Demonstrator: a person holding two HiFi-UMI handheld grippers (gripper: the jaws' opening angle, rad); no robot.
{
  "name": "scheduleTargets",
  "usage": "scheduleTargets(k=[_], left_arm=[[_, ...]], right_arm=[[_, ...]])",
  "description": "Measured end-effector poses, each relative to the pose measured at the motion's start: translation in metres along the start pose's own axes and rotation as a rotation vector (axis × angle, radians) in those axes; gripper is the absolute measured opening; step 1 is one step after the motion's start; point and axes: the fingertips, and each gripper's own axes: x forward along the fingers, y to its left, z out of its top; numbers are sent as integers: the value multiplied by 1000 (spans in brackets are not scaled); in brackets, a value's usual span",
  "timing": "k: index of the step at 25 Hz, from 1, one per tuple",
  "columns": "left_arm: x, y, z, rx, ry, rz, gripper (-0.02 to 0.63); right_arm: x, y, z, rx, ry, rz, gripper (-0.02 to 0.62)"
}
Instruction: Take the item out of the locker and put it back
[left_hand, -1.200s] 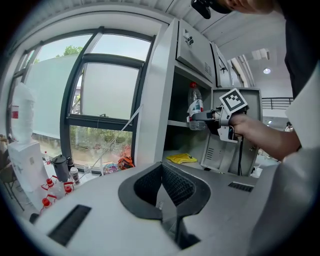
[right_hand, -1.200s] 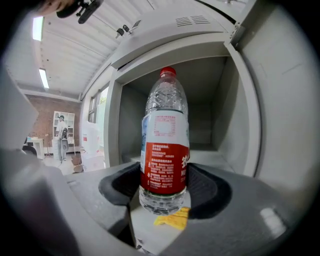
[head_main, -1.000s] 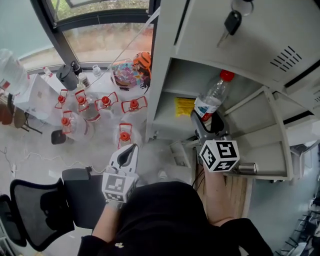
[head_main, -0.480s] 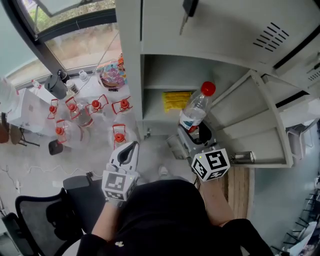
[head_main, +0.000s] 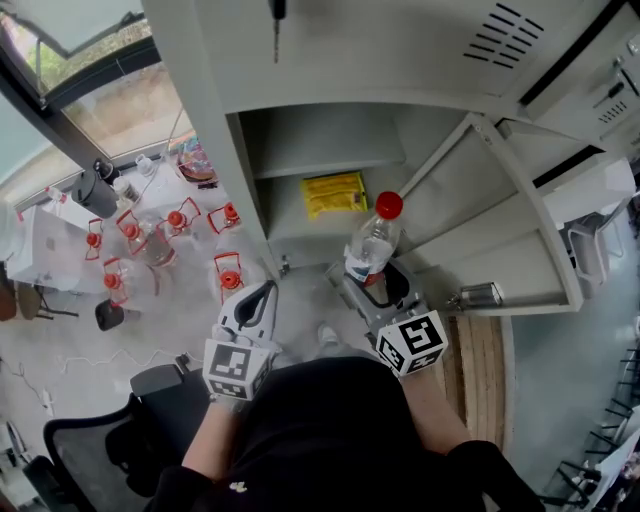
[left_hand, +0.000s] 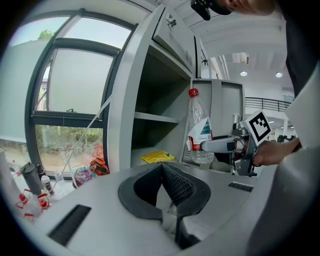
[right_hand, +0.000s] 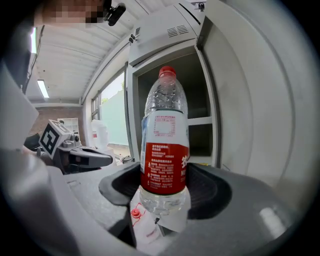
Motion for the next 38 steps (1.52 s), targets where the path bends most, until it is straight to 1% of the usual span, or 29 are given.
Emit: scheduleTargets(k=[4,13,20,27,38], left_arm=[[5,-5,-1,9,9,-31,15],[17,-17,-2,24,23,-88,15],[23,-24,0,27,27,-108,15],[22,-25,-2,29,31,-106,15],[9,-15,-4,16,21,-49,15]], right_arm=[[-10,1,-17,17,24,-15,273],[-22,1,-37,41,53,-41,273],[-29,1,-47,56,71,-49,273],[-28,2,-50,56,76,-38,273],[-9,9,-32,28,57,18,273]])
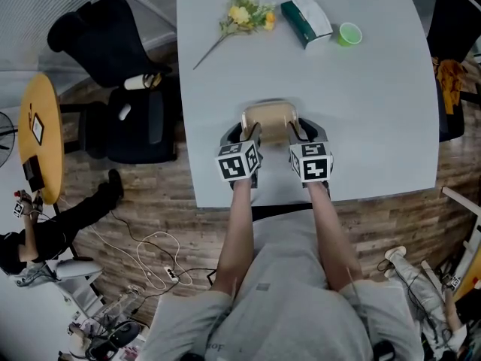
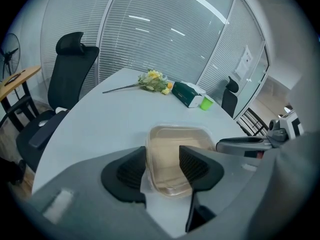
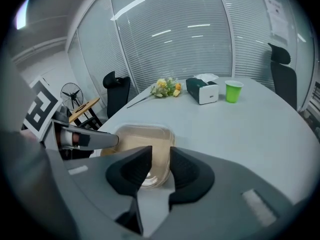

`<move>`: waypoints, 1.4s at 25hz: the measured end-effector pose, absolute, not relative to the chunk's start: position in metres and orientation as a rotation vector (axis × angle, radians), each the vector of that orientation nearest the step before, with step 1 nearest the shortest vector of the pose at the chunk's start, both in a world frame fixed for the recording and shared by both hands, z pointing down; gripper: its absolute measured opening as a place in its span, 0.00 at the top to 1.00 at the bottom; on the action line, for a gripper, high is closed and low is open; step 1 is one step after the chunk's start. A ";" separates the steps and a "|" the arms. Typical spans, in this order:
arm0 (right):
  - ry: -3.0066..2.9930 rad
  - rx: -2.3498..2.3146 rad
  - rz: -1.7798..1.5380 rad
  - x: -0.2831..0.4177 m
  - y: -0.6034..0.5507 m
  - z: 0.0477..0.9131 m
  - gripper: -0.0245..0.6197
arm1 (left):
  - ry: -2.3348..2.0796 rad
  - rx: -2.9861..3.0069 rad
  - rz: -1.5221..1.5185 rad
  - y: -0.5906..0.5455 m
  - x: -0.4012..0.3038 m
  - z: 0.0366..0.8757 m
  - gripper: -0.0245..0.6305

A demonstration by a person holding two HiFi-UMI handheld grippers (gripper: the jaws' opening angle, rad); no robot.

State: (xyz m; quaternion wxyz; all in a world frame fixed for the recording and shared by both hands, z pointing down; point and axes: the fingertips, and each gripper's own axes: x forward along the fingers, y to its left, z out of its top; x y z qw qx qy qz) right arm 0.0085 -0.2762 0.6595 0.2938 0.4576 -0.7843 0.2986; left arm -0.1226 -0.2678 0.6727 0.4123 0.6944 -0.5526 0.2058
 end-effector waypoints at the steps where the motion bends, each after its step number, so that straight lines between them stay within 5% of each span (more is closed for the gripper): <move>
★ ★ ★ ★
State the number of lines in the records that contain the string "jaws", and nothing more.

(YOUR RESPONSE) 2